N° 20 janvier 2022 After a two-week general strike in Guadeloupe and Martinique, Overseas Minister Sébastien Lecornu visited the site.

 

The Guadeloupe, like Martinique, is facing deep social unrest and daily protests. The demands are multiple: health-related and above all social, higher wages, lower prices for everyday products, real jobs, training, end of prosecution against arrested demonstrators (voir article dans l’Hebdo 744).

For the time being the only answer is repression. This visit was demanded both by the demonstrators and by local politicians. On Friday 26, to ease the tension, the minister posted the following statement online: "Some elected officials have indirectly asked the question of autonomy (...) Guadeloupe could better manage itself (...) the government is ready to talk about it, there are no bad debates as long as these debates serve to solve the real problems of the daily life of Guadeloupe”. Operation diversion on what was at no time a demand of the demonstrators or their representatives? Political maneuver to avoid meeting the demands of the people. Yes too. It is totally out of the question to talk about the high cost of living, poverty, unemployment or the dramatic problem of the drinking water supply, a real scandal in 2021. Thus he passes the buck of the Collective’s demands on the local elected officials. In the context of a possible autonomy, health issues would fall to local power, the vaccine obligation would belong to them but not the slightest bit of sharing sovereign rights. On the same day, Lecornu announced the postponement of the deadline for the vaccination obligation for caregivers to December 31, which sounds like a provocation for those who demand the total and final lifting of this obligation, a position that we do not share. As for youth unemployment, the announcement of 1,000 subsidized jobs sounds the same; Guadeloupeans are asking for real jobs with real wages.
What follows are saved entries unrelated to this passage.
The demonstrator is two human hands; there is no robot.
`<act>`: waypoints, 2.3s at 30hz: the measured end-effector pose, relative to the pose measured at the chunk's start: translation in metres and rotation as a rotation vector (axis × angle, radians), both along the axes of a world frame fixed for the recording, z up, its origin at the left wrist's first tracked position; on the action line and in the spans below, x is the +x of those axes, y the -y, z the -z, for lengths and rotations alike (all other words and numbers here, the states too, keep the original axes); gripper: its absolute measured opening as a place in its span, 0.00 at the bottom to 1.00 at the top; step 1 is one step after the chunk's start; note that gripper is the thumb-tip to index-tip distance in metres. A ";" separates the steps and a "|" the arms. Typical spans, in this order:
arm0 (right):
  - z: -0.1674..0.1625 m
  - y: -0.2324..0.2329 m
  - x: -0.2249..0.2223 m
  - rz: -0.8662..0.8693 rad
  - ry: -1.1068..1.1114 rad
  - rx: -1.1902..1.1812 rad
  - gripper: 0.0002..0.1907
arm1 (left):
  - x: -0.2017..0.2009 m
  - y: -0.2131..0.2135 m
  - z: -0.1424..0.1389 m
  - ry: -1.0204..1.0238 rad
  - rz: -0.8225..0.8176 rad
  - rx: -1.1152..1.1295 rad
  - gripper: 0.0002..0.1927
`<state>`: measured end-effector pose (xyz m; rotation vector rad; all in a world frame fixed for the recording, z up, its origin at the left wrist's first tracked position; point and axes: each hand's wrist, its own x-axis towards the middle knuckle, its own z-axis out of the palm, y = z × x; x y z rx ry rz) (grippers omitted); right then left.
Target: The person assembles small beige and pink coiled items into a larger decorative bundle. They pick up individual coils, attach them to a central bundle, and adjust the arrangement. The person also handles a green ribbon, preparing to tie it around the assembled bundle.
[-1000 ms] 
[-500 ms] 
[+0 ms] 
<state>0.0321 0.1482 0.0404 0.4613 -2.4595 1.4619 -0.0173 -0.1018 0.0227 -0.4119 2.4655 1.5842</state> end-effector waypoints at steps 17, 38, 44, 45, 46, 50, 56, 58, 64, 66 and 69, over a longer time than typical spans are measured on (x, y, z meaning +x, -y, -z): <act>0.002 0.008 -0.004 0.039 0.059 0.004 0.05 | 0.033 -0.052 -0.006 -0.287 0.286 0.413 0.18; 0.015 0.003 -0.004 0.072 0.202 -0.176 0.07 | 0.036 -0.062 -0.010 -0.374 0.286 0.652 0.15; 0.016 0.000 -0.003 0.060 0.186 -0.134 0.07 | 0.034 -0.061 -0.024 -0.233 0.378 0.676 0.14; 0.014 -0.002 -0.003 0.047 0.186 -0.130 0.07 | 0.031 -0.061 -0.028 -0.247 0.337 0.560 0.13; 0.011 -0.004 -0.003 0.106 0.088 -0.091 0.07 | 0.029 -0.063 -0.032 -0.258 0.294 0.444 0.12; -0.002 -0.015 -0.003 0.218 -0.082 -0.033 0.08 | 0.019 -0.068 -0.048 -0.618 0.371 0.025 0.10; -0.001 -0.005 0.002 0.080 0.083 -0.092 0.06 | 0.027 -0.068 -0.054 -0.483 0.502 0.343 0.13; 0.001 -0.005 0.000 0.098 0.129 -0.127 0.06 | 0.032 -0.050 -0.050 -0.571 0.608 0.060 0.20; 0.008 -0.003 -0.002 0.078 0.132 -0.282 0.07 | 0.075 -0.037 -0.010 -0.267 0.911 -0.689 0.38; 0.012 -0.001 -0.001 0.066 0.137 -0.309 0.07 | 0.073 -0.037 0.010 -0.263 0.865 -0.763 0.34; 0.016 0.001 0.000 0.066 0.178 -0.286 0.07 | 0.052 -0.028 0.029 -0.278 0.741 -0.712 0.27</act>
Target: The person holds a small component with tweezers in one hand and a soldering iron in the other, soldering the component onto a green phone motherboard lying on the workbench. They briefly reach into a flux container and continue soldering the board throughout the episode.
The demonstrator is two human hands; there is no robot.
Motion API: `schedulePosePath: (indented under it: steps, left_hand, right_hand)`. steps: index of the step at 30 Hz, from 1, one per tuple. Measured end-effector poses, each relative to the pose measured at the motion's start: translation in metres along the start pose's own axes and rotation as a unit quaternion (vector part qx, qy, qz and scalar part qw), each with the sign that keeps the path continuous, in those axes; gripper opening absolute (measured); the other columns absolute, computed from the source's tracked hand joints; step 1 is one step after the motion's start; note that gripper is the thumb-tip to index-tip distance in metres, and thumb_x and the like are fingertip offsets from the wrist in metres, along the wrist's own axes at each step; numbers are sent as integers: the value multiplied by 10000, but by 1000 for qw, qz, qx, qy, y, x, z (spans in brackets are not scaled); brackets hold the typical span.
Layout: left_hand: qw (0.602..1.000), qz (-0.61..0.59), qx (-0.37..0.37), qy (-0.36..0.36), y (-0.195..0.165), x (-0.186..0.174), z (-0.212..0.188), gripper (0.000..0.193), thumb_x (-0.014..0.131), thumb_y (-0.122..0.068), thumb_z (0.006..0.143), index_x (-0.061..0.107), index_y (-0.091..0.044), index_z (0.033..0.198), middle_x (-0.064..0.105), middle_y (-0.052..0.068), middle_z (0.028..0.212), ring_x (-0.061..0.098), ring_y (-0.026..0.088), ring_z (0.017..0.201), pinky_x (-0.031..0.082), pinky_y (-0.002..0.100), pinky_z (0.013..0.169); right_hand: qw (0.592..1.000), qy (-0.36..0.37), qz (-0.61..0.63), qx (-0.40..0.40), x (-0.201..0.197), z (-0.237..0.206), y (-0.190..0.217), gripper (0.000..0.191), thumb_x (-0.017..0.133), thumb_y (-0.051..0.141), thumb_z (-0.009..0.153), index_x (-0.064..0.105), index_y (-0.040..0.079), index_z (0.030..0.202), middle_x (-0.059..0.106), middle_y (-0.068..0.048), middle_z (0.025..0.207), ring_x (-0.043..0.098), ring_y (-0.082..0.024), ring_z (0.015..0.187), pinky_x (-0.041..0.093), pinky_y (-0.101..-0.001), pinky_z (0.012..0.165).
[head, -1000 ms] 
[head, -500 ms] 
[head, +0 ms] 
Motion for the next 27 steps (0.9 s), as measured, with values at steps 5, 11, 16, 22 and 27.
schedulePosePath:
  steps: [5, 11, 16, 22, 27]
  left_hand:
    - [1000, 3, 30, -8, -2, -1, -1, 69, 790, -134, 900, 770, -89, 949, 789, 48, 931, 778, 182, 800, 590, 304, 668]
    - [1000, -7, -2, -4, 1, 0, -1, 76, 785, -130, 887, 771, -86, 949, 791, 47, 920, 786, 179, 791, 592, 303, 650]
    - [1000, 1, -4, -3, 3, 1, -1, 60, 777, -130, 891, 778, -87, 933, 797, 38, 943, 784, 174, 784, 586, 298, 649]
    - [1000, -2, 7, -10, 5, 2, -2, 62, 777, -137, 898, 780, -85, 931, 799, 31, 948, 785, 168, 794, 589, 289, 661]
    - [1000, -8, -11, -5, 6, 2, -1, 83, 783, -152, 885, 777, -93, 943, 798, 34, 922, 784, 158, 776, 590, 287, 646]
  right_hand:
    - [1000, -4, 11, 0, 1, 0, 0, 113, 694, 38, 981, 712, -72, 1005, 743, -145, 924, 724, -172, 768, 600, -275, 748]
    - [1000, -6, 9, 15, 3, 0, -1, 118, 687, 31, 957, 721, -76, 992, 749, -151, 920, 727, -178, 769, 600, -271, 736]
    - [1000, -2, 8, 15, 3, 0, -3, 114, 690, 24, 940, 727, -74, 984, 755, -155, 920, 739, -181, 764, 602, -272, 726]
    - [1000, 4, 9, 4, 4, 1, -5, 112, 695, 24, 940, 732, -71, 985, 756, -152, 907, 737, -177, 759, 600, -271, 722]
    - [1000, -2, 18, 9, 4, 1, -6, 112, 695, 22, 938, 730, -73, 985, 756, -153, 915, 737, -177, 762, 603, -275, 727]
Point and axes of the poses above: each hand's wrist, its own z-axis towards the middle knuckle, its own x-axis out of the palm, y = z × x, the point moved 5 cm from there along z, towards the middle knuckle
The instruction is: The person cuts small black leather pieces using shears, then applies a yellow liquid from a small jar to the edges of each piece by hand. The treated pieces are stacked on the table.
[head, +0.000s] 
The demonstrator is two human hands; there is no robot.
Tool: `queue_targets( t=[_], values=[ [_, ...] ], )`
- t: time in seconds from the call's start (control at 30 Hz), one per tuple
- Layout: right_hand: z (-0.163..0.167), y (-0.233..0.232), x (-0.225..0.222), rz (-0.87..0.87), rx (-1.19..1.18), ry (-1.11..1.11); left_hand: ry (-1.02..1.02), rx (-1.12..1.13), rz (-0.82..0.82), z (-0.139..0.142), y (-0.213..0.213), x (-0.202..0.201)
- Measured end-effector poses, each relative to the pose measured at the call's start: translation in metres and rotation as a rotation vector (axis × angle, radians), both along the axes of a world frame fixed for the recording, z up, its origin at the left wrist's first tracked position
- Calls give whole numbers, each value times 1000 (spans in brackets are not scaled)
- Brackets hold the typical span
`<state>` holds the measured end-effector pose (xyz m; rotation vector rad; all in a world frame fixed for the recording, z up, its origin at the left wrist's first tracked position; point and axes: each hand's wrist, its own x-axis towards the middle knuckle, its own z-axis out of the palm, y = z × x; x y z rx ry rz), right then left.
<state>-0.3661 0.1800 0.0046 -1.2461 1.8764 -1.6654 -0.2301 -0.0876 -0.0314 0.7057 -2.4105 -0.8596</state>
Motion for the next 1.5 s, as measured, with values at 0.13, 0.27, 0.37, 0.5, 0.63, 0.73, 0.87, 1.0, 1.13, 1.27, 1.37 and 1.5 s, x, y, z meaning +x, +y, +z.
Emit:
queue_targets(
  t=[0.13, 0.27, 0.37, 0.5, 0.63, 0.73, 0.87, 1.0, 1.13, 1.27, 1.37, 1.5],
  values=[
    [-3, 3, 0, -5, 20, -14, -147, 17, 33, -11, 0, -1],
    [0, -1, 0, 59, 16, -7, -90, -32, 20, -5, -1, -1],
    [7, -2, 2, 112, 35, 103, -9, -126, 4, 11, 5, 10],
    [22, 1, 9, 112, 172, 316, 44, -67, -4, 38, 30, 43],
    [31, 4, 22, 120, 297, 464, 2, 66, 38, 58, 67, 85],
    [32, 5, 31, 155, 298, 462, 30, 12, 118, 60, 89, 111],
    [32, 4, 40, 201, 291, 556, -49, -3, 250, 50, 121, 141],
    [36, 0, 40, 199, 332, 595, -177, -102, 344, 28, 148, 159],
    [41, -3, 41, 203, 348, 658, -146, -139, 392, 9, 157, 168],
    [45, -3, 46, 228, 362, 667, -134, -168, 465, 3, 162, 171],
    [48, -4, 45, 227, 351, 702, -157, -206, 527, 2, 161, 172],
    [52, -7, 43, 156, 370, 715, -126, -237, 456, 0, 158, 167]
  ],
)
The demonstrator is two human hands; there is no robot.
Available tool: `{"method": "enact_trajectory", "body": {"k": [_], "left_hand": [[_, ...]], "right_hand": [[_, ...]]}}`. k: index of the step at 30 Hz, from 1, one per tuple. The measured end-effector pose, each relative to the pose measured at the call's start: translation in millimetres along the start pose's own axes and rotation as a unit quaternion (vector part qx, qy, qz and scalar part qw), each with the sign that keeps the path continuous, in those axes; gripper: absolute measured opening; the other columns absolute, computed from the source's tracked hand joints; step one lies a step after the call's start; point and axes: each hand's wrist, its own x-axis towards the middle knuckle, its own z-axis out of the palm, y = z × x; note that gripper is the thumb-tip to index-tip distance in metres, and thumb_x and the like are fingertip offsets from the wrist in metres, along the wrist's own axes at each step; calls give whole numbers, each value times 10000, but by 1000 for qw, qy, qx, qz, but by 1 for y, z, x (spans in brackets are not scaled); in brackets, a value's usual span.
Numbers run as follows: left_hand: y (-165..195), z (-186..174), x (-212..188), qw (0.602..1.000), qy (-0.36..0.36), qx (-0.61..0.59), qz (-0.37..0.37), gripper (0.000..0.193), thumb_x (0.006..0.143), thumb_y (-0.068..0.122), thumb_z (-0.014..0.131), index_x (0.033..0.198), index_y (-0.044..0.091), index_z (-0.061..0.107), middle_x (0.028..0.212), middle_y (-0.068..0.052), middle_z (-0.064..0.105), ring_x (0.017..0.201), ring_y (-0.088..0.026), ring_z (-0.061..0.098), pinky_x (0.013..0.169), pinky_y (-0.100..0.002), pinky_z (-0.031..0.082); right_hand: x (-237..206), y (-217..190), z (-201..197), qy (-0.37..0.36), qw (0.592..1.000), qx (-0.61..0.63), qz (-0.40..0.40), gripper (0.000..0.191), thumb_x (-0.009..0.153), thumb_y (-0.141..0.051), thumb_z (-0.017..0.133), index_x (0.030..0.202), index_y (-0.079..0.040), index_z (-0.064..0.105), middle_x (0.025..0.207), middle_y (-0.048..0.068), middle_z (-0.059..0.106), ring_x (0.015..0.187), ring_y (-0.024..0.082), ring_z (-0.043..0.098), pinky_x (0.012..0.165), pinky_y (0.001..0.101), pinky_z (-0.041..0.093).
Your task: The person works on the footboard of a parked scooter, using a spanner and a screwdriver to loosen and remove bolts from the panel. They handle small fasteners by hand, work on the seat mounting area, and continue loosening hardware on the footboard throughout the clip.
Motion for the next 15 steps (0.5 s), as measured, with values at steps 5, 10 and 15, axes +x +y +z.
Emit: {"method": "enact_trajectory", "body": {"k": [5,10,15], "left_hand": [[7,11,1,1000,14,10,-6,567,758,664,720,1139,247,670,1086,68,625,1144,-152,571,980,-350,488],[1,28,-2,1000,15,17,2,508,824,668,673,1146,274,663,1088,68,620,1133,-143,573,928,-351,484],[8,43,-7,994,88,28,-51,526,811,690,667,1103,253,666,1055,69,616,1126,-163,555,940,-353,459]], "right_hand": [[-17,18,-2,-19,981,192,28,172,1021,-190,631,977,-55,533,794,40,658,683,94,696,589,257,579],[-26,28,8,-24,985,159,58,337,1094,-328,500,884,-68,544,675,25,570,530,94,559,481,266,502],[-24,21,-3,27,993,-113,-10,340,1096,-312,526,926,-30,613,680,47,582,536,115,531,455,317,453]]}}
Meetings scheduled with the minister petered out on Monday. One with representatives of the Collective and of parties who had called for a popular rally to support the demands stumbled, officially on the number of delegates. This pretext, added to the massive presence of police around the sub-prefecture already indicated a dismissal that the 24 hour duration planned for the visit had already clearly announced. Finally at the request of the demonstrators, some delegates returned to submit the grievances before leaving immediately. The Minister maintains his refusal of any discussion as long as the Collective has not condemned "unambiguously the violence committed in the West Indies on the police and gendarmes" and passes the buck to the local authorities. Communities whose elected officials, in turn, refused to meet the minister given the "attitude and comments" that he made. Finally, the latter's visit will result in a visit backing the security forces, the announcement of a reinforcement of a battalion of gendarmes mobile (riot police) and members of the GIGN (National Gendarmerie Intervention Group) with an extension of the curfew. Repression again and again. If the character of certain violent actions can be questionable, they are also the reflection and the consequence of the pervasive colonial violence: on the one hand a people who for three centuries have known the violence of capitalism in all its aspects: slavery, exploitation, arrogant contempt from the békés (colonists) and the mainland, on the other hand the revolt of those without rights who struggle for their survival every day.

Our party has expressed its views on several occasions on the neo-colonial nature of French domination over the overseas departments and territories. It renews its support for the mass struggles of the peoples concerned for social rights, freedom and justice.